In holding that for the reasons above set forth the court did not err in granting the nonsuit, we have not overlooked the allegation in the complaint to the effect that plaintiff made a tender of the balance of the money unpaid, and demanded of the defendant that he execute and deliver to plaintiff within ten days after the first day of September, 1909, a good and sufficient deed conveying to said plaintiff the parcel of land in said exhibit "A" described.

The evidence as to this so-called tender does not show a compliance with the provisions of the statute relating to tenders or offers of performance.

Appellant went to the residence of defendant in his absence and made the tender to his wife, and left a written notice for defendant. No attempt was made to show that defendant could not have been easily found. Appellant simply went to his residence upon one occasion, ascertained that he was not then at home, and proceeded to make the alleged tender. This was not a compliance with the law. (Civ. Code, sec. 1489)

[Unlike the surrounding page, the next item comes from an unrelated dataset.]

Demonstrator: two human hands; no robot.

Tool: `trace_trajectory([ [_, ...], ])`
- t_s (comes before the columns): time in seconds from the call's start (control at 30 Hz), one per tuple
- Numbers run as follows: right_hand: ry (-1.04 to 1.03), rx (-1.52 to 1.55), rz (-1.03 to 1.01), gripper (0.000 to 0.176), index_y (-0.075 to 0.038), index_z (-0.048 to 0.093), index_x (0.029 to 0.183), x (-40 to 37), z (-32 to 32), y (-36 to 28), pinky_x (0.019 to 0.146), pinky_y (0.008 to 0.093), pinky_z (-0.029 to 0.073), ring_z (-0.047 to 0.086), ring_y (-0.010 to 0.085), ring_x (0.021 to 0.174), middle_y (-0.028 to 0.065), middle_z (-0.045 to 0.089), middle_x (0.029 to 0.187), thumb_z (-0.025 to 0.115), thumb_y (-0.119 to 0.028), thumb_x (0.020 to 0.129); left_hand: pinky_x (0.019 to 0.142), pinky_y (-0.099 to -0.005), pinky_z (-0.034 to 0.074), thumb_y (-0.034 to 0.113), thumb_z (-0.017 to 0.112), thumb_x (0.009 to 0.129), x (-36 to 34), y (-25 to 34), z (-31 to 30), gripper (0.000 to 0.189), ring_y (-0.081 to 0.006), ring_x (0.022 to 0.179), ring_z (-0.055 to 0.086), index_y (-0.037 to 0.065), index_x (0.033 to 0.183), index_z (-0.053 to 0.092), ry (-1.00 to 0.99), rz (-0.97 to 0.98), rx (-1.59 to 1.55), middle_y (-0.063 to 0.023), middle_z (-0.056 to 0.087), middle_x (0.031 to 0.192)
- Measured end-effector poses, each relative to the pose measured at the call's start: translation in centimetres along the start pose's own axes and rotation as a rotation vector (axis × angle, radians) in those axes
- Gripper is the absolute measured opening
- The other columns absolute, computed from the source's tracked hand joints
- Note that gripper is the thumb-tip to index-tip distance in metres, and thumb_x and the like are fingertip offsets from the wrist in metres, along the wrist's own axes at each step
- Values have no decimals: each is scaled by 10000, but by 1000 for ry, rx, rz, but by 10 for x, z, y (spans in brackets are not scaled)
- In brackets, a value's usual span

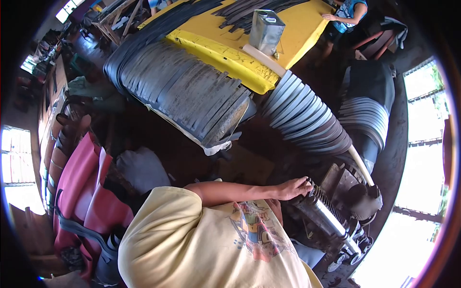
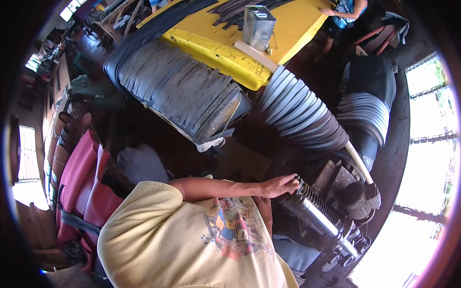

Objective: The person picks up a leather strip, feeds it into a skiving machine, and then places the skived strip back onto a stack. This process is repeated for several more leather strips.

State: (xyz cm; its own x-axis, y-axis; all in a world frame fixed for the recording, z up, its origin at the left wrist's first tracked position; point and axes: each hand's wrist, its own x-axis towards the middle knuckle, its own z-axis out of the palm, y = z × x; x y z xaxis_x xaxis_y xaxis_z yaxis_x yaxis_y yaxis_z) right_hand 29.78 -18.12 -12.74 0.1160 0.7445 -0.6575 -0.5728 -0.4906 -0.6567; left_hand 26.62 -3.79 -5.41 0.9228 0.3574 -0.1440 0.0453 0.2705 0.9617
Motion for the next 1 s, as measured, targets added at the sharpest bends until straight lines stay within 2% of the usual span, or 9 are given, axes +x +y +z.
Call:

Furthermore, it is perfectly clear from the entire record that this so-called tender was not made in good faith, that appellant was not willing to perform, that is to say, if defendant had been present and had offered her his deed of the land, describing it as in the agreement it is described, she would not have accepted the deed or paid the money.

An offer of performance must be made in good faith (Civ. Code, 1493); and is of no effect unless the person offering to perform is willing to perform according to the offer. (Civ. Code, sec. 1495)

The real purpose and intent was to reject any deed because the lot was not forty-nine feet in depth. It may be noted that *590 defendant, because of this deficiency in the quantity of the land, offered to abate $100 from the price. This offer appellant refused.

The judgment must be affirmed, and it is so ordered.

Lennon, P. J., and Kerrigan, J., concurred.